Queda prohibido no sonreir a los problemas, no luchar por lo que quieres, abandonarlo todo por miedo, no convertir en realidad tus sueños.
(PABLO NERUDA)

martes, 1 de enero de 2013

Soñar, volar.

       Volar. Viajar. Cruzar los mares. Recorrer el mundo sin que nadie se percate siquiera de tu presencia. 
Qué envidia. 
    Una vez soñé que yo lo hacía; que me adentraba por todos los rincones del planeta. Totalmente libre. Sin hogar, sin horarios, sin responsabilidades, simplemente disfrutar de todas las maravillas que nos brinda esta vida, por muy corta que sea. 
     Porque como bien se sabe, del viaje se disfruta más del camino que del destino. 


Por una eternidad.

        Andar cogida de su mano, mirarle y no poder evitar sonreír.

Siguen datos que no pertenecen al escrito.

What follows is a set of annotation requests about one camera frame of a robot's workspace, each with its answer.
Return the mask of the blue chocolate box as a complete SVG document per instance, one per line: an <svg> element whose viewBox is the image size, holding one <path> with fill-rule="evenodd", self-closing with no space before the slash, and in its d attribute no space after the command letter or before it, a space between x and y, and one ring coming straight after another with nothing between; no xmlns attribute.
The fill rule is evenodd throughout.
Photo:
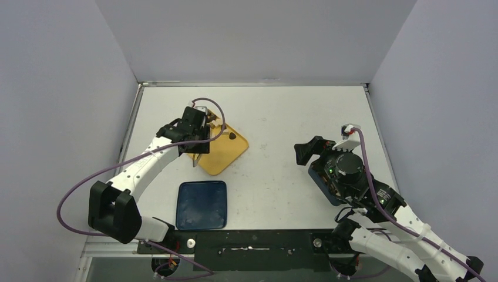
<svg viewBox="0 0 498 282"><path fill-rule="evenodd" d="M314 183L318 186L322 194L328 199L328 201L333 206L340 206L342 202L340 202L336 197L334 197L328 190L327 182L319 175L317 170L314 169L314 166L311 164L308 167L308 174Z"/></svg>

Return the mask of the metal tweezers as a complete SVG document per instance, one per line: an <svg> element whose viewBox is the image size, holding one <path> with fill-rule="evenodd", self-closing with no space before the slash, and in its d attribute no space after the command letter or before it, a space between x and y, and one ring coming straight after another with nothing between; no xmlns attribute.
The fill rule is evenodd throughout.
<svg viewBox="0 0 498 282"><path fill-rule="evenodd" d="M193 154L193 155L192 155L193 167L198 166L198 163L199 163L199 161L200 161L201 157L202 157L202 154L201 154L201 153L198 153L198 154Z"/></svg>

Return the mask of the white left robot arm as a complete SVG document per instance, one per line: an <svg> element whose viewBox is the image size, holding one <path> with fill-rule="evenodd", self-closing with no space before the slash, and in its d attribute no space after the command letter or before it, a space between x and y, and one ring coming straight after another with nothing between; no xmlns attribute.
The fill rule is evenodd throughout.
<svg viewBox="0 0 498 282"><path fill-rule="evenodd" d="M162 253L175 247L173 225L140 214L137 202L161 171L183 153L207 154L211 129L208 109L188 106L180 118L161 127L143 158L108 180L90 188L89 226L123 244L150 240Z"/></svg>

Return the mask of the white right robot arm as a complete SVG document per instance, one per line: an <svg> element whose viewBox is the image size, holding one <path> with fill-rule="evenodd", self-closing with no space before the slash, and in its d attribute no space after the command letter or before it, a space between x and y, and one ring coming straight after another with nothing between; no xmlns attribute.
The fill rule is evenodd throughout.
<svg viewBox="0 0 498 282"><path fill-rule="evenodd" d="M308 172L329 202L343 204L329 240L315 240L325 251L367 254L413 281L481 279L483 262L448 245L389 185L376 180L354 153L357 136L340 142L321 136L294 145L296 163Z"/></svg>

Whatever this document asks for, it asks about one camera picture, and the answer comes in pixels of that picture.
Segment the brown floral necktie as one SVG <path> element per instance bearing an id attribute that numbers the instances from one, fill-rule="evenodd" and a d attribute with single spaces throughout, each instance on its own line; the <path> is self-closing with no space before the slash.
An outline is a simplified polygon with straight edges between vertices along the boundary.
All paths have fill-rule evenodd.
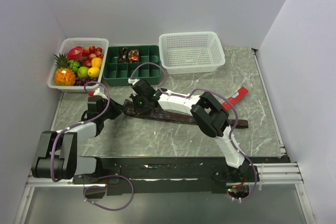
<path id="1" fill-rule="evenodd" d="M 193 116 L 187 114 L 180 114 L 170 111 L 164 111 L 160 105 L 151 112 L 147 112 L 144 114 L 137 114 L 134 110 L 133 102 L 130 100 L 125 100 L 124 104 L 126 110 L 124 113 L 128 116 L 138 118 L 138 119 L 148 119 L 162 122 L 172 122 L 178 124 L 190 124 L 190 125 L 198 125 Z M 214 115 L 211 116 L 212 119 L 227 119 L 228 124 L 232 127 L 235 124 L 235 119 L 230 120 L 228 116 L 223 112 L 214 112 Z M 236 128 L 238 129 L 247 129 L 248 121 L 247 120 L 238 120 Z"/>

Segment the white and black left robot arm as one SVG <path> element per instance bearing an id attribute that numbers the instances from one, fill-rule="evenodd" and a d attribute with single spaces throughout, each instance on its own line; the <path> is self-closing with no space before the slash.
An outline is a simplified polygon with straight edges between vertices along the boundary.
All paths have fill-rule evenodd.
<path id="1" fill-rule="evenodd" d="M 53 178 L 55 181 L 71 179 L 85 174 L 92 183 L 103 179 L 104 170 L 95 157 L 78 154 L 78 143 L 99 135 L 105 120 L 114 120 L 126 107 L 100 95 L 88 98 L 83 119 L 73 127 L 59 131 L 44 131 L 40 135 L 37 151 L 31 166 L 35 178 Z"/>

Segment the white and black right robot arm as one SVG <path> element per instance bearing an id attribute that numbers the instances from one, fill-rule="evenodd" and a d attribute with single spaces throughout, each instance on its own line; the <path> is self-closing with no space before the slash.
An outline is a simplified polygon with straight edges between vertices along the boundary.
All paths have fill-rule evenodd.
<path id="1" fill-rule="evenodd" d="M 208 91 L 201 95 L 181 94 L 167 89 L 154 89 L 143 79 L 128 79 L 132 88 L 134 116 L 196 125 L 208 137 L 215 140 L 222 151 L 228 176 L 234 182 L 246 181 L 252 170 L 246 155 L 236 145 L 229 113 Z"/>

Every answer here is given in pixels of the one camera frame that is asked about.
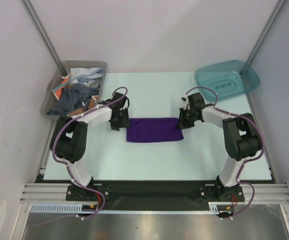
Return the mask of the purple microfiber towel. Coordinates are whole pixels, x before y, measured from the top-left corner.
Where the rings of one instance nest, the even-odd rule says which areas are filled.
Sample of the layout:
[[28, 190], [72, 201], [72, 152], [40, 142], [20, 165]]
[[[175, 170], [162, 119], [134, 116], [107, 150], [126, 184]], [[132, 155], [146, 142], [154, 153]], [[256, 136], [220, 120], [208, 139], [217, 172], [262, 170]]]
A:
[[174, 117], [131, 118], [129, 121], [126, 141], [130, 143], [177, 142], [184, 139], [182, 130], [177, 128], [178, 119]]

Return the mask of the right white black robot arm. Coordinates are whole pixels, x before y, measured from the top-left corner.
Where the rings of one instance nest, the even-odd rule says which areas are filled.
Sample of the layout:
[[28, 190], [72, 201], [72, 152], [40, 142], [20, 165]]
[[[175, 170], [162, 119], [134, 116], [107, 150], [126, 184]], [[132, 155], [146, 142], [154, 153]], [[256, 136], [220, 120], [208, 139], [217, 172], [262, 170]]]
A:
[[190, 129], [195, 122], [209, 123], [223, 130], [224, 147], [227, 153], [222, 172], [216, 177], [213, 187], [202, 188], [202, 199], [227, 202], [238, 193], [240, 176], [247, 162], [254, 161], [256, 154], [264, 151], [263, 138], [250, 113], [238, 115], [222, 110], [217, 104], [207, 104], [201, 93], [181, 98], [184, 106], [179, 108], [178, 129]]

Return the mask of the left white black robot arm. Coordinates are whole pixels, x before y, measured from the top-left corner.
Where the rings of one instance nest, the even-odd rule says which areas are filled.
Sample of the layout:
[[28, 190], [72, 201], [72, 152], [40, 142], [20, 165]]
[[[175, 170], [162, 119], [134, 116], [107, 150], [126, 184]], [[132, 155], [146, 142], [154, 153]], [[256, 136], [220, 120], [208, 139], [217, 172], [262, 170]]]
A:
[[95, 186], [92, 175], [83, 163], [87, 148], [88, 130], [109, 123], [112, 131], [130, 127], [130, 100], [127, 94], [113, 92], [111, 98], [75, 116], [61, 116], [53, 132], [49, 149], [55, 162], [64, 165], [71, 185], [67, 189], [67, 201], [97, 201], [106, 199], [110, 192]]

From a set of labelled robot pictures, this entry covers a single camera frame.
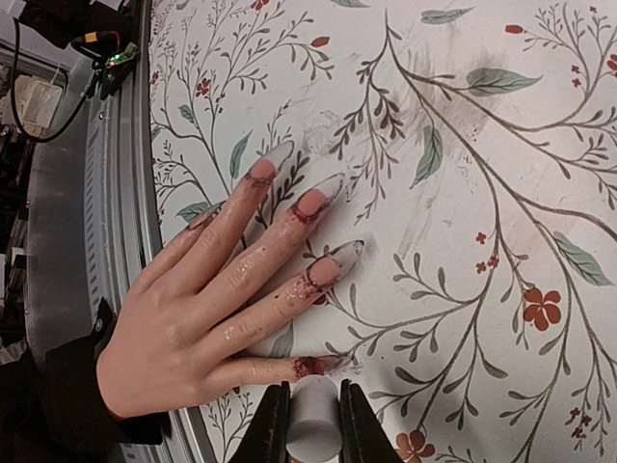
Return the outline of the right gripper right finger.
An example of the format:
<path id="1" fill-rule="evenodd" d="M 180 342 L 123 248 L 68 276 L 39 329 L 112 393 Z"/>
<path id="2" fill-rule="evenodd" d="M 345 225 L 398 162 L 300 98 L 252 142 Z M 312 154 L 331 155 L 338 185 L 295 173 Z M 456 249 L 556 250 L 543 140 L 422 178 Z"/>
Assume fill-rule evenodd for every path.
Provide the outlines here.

Aún hoy me cuesta creer que esto esté siendo de verdad. 
  Y es no estar con él y sentir que me falta una parte de mí. Pasan los días y los meses. Le sigo queriendo como el primar día, incluso más, muchísimo más. 
   
       Es increíble cómo pasa el tiempo; cómo sin darnos cuenta otro año se ha ido sin ni siquiera despedirse. Una oportunidad más para comprender que no somos nada el uno sin el otro, para entender que es tan solo el principio de algo que va a tardar una eternidad en acabarse.